The semester exam will consist of two parts: a written self evaluation in which the student explains his or her growth as a poet and aesthetician and an oral reading of his/her best work of the semester, complete with an introduction. The collected works of the student, final as well as works in progress and rough drafts of completed poems will be kept in a portfolio. At regular intervals, each student will meet one on one with the teacher to explain how he or she is progressing at the time and to plan a personal course of action for the next evaluation period.
Voices and Visions
video series: selected poets
Getting the Knack, Stafford and Dunning, NCTE publication
Teacher made materials
•Research one major poet*: create a biography of him/her, collect samples of his/her poetry, read and respond to one critical essay of his/her work, and write a personal reflection of your interaction with this poet. This assignment is due by the end of the first quarter of class and will be handed in as well as presented to the class. Choice of poet must be approved prior to beginning work on this project.

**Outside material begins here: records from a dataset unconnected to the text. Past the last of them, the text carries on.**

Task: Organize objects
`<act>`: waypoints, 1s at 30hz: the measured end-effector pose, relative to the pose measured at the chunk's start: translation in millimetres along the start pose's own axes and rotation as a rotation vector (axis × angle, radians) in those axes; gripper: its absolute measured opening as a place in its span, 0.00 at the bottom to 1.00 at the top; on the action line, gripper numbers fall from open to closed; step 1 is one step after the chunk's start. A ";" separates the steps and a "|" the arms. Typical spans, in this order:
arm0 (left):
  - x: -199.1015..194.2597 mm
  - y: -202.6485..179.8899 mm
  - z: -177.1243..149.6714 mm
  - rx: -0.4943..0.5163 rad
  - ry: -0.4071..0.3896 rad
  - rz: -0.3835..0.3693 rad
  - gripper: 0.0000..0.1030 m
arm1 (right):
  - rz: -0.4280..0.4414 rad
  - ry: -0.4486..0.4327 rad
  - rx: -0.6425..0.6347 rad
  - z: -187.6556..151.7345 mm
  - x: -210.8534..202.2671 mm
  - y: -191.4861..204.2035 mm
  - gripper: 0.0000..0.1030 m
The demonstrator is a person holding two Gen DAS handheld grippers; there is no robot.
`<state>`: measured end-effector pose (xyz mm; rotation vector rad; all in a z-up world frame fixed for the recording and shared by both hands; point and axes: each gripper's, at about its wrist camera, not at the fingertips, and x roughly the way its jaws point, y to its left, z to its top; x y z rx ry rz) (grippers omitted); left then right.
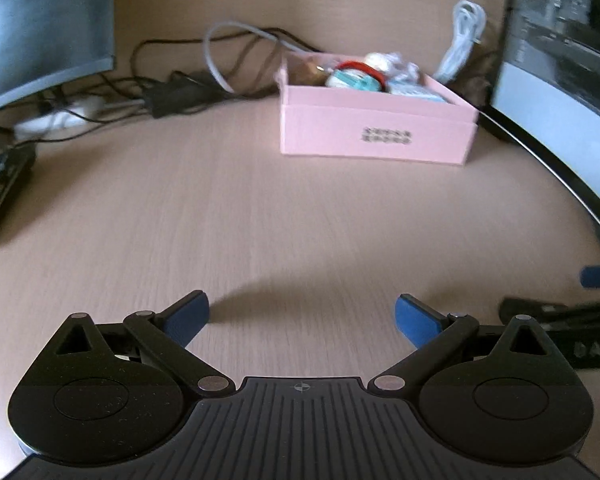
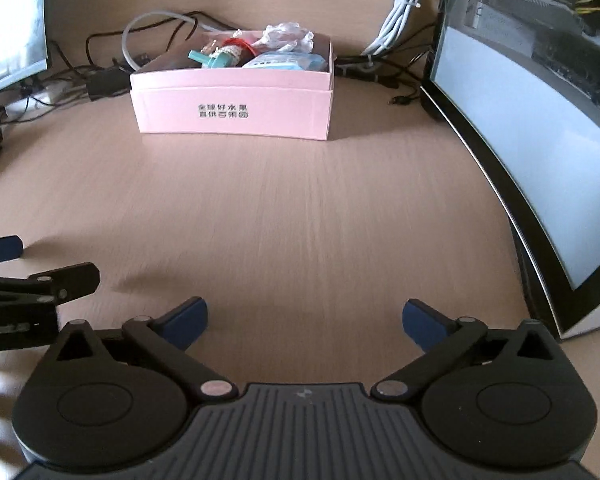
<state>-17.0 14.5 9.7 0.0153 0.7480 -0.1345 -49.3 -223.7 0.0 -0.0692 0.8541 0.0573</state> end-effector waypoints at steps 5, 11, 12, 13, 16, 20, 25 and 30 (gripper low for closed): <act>12.3 -6.0 4.6 -0.002 -0.030 0.060 0.99 | 0.038 -0.020 0.010 6.5 11.6 -8.7 1.00; 19.5 -6.8 8.1 -0.011 -0.055 0.074 0.99 | 0.060 -0.082 -0.001 14.5 24.4 -12.0 1.00; 20.4 -6.9 9.0 -0.016 -0.056 0.077 0.99 | 0.061 -0.092 0.000 16.1 26.5 -12.1 1.00; 21.5 -6.9 10.0 -0.017 -0.056 0.080 0.99 | 0.061 -0.101 0.000 17.4 28.9 -12.1 1.00; 23.8 -7.5 11.7 -0.016 -0.056 0.081 0.99 | 0.054 -0.124 0.007 20.1 33.3 -10.6 1.00; 25.8 -7.9 13.2 -0.013 -0.056 0.079 0.99 | 0.046 -0.161 0.017 21.7 39.1 -10.4 1.00; 26.8 -8.6 13.6 -0.014 -0.056 0.083 0.99 | 0.048 -0.161 0.016 26.2 42.8 -9.0 1.00; 29.6 -8.4 15.9 -0.014 -0.057 0.084 0.99 | 0.048 -0.160 0.016 26.4 42.2 -8.8 1.00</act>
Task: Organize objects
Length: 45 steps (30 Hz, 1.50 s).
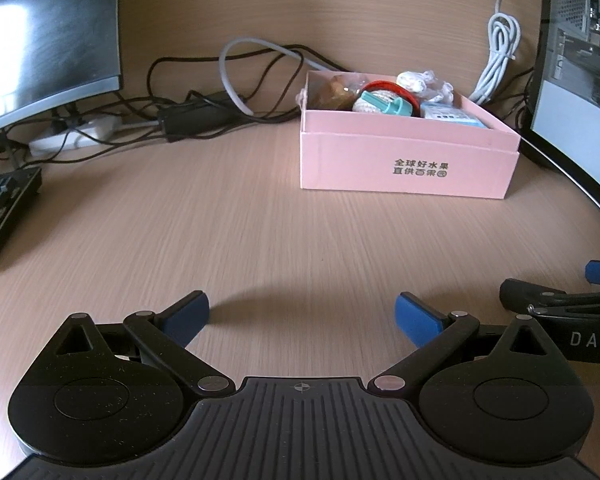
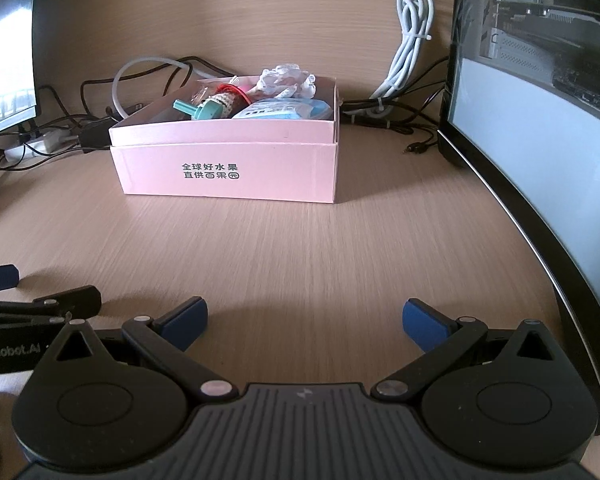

•Create a personal portfolio of your writing for the semester along with your evaluations, critiques, and rough drafts or works in progress. Organize the portfolio so you can easily use it as a tool for explaining your progress in the class. Evaluation conferences will be held every four weeks. This is one of the main ways your grade will be determined in this class, and your portfolio will be the best representation of what you have accomplished. It should be in top form and display excellent organization.
•Participate weekly in workshop sessions by reading your own poem and by offering critical analysis to other students. Learn through this process to respect the fragile nature of the creative process and to nurture it and not destroy it. (Obviously this means having a new poem of your own to read on a weekly basis). Read about being a critic.
•Participate weekly in poetry readings by reading a published poem (no anonymous or teenager poetry allowed). Learn through this process to interpret the poem, to present with personal ethos a version of the poem that is yours, and to introduce it in a way that will gain your listeners' attention. Over the semester, it is expected that through feedback and by observing model readers, students will achieve mastery in poetry reading.
•Create a personal collection of poems that you or others have read and enjoyed by photocopying them and pasting them into a notebook. Check the library for books of poems. Learn to use the Internet as a source of poetry.
•Participate in weekly lessons on poetic technique, history of poetry, poets, etc., by taking notes as necessary, and by participating in discussions and activities geared toward helping you discover your creativity.